Well, I've written quite enough.   
But my feelings are heartfelt. 
I have been richly blessed
in the "father" department. 

5 comments:

Tiffany said...

that was beautiful Mom! I wish I could have been there.

Unknown said...

That was awsome. Thanks you sharing.

Tom Anderson said...

I would have loved to hear your talk. That was beautiful. Nice job.

Misty B. said...

So I'm sitting at the St. Louis Bread Co. using their free wi-fi with tears streaming down my face. As my kids will attest to, I'm not big with showing tender emotions--that was just what I needed to read today.

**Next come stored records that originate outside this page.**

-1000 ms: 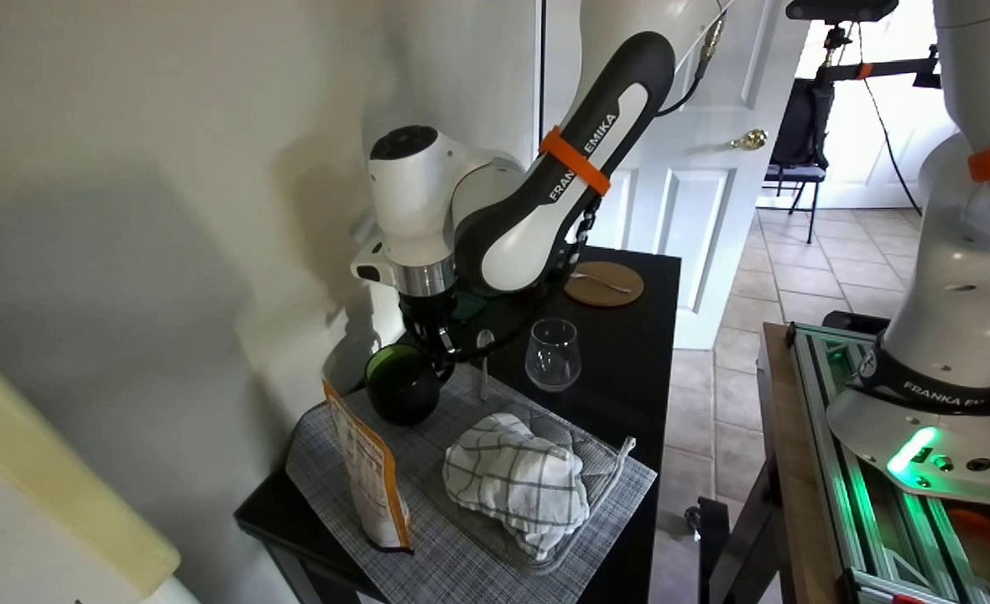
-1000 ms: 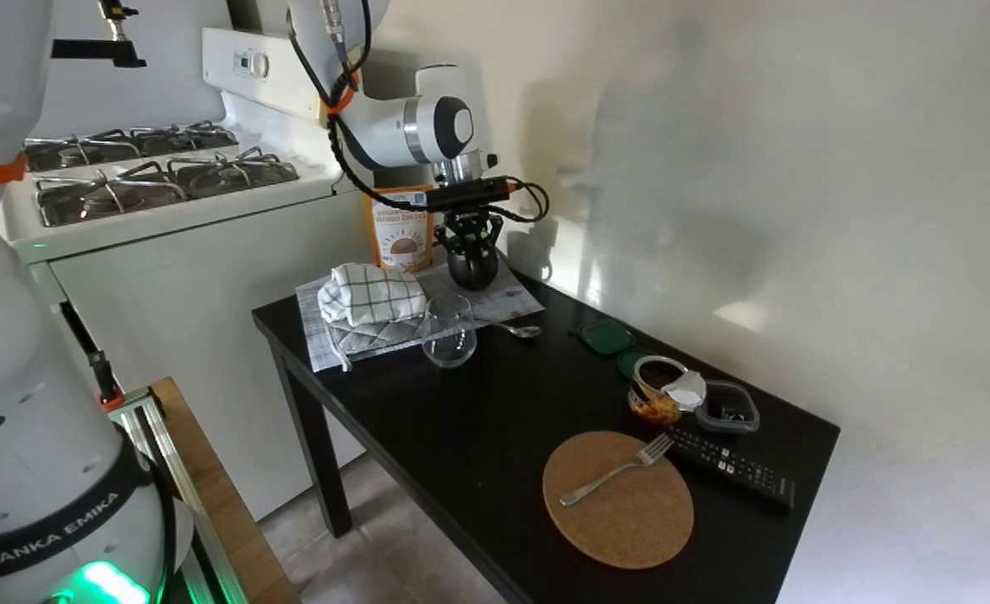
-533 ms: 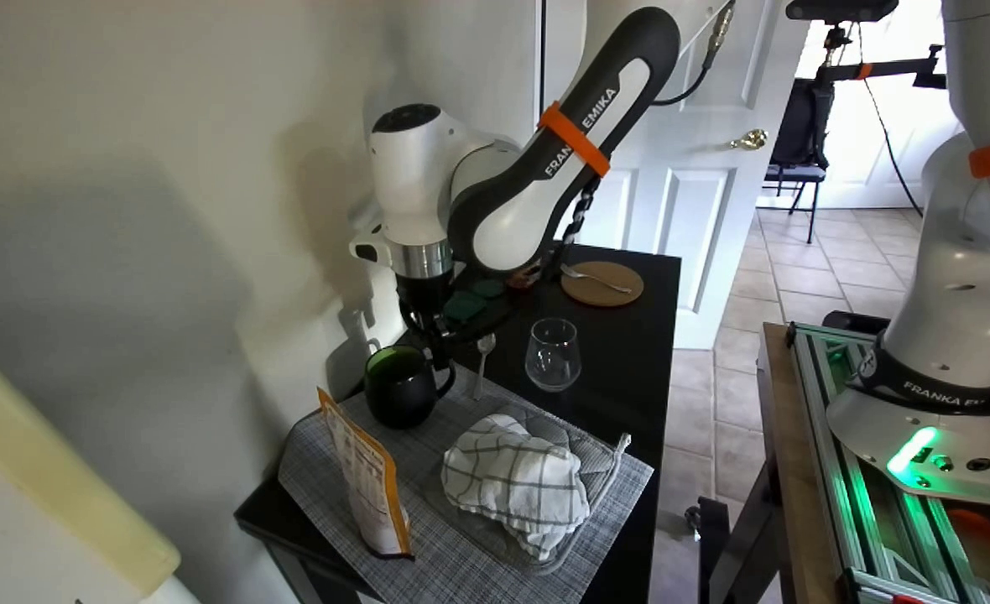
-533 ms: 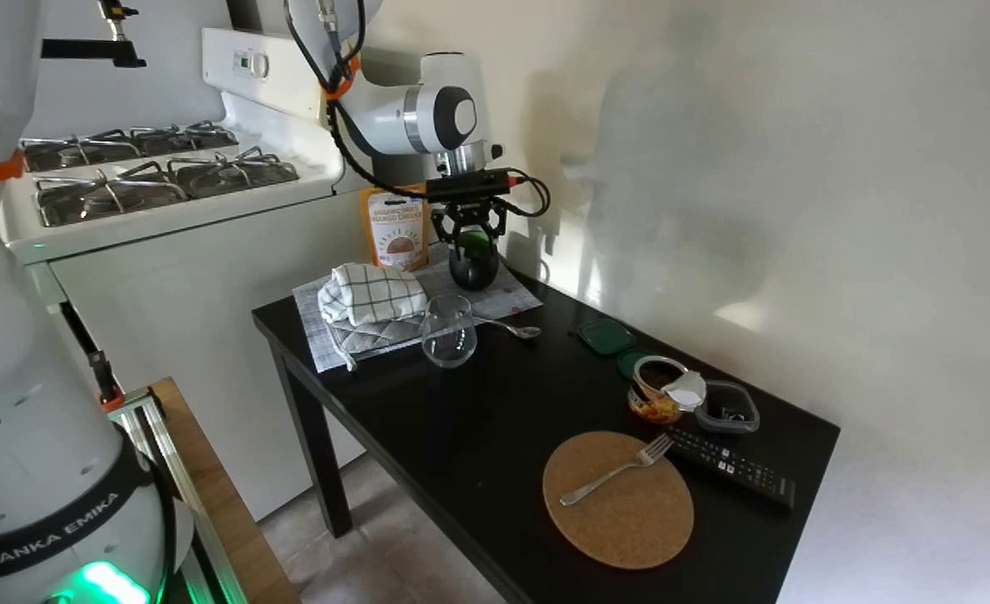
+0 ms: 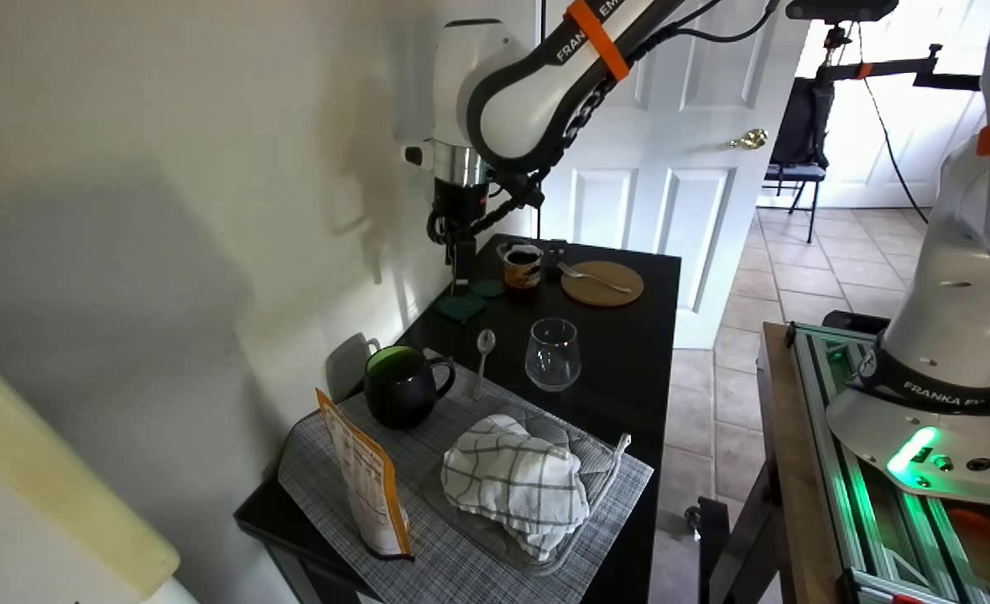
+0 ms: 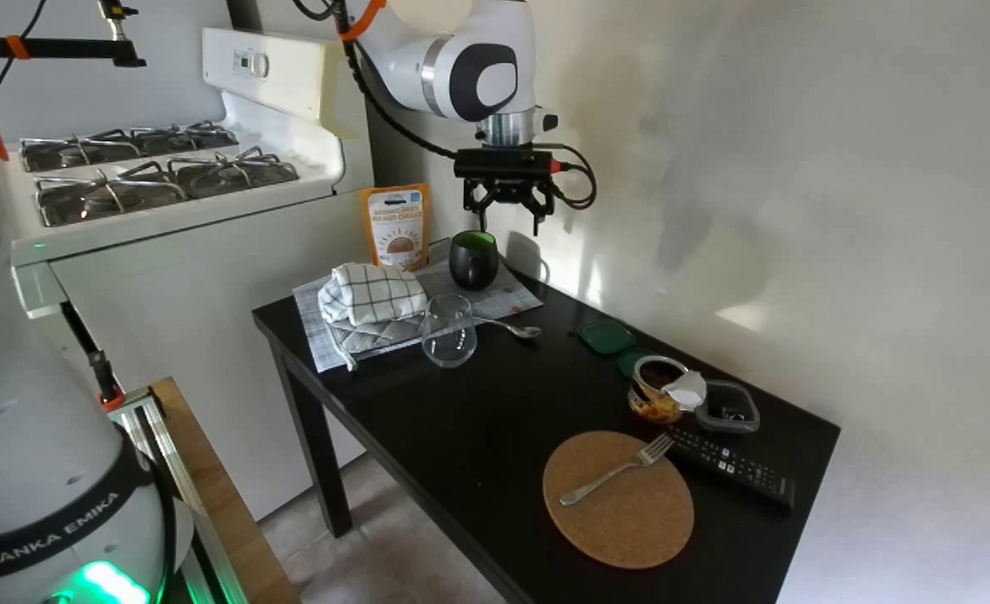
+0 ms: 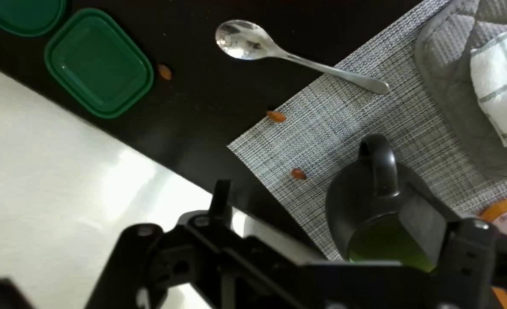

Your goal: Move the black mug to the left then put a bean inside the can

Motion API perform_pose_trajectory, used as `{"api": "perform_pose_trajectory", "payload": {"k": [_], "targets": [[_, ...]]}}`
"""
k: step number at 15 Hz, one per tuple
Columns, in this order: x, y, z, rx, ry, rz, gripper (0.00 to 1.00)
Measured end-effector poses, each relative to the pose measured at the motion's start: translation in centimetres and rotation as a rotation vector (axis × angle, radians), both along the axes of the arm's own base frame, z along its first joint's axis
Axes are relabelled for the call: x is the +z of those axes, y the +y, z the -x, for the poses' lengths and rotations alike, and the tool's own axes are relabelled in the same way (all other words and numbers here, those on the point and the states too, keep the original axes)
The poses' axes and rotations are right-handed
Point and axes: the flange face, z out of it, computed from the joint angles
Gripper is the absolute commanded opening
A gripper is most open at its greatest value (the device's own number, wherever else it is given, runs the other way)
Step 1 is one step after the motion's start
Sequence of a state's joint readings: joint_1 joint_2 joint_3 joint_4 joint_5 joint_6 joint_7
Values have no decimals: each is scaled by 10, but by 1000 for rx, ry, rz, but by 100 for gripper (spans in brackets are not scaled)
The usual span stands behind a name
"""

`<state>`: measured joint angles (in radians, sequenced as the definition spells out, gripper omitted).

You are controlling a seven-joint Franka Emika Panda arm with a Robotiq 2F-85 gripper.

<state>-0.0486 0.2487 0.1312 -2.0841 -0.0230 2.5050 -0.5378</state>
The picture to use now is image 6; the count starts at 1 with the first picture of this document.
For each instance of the orange food pouch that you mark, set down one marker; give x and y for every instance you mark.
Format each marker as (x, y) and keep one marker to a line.
(397, 223)

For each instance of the black table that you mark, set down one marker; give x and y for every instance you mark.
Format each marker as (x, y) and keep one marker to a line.
(468, 444)

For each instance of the black remote control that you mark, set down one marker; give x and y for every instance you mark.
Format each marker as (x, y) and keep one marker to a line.
(769, 485)

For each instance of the wooden board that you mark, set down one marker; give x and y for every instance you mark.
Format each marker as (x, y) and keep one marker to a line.
(258, 567)

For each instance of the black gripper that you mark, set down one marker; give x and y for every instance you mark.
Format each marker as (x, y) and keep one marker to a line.
(516, 177)

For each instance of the black mug green inside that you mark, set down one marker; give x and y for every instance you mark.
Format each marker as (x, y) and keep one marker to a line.
(475, 261)

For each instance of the white gas stove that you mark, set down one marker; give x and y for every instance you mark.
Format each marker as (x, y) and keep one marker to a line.
(165, 214)

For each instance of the clear glass bowl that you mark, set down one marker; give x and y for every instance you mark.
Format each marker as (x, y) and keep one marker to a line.
(451, 347)

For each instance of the grey placemat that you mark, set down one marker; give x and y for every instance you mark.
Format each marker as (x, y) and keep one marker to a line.
(345, 347)

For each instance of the small dark bean container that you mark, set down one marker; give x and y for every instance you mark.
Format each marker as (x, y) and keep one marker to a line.
(731, 406)

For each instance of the round cork mat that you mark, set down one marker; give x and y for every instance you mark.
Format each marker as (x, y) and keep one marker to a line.
(640, 520)

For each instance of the silver fork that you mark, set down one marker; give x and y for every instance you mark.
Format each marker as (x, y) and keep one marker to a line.
(640, 460)

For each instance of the green lid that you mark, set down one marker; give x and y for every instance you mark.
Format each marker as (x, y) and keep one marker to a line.
(606, 337)

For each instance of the silver spoon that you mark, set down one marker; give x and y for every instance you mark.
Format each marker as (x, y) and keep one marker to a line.
(525, 333)

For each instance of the black camera stand bar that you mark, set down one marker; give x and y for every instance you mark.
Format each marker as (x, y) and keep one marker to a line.
(61, 49)

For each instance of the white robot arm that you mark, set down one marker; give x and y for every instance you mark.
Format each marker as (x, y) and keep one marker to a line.
(68, 482)

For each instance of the white checkered dish towel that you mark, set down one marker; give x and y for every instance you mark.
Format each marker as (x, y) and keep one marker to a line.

Thanks Mom! And you're so right about all the Dads. It's no wonder you're the person you are with all the selfless examples in your life. I'm still waiting for it to rub off on me:)

tingey said...

Just a little bit more about Jess, one day Gary and I were sitting with Gary's dad at timp park watching baseball and Jess was telling us the funniest story's....calling Gary his little "BARLEY CORN" I got to go on trips with Afton and Jess in all stars and cherished that fact, I got too know this great man...thanks Annette.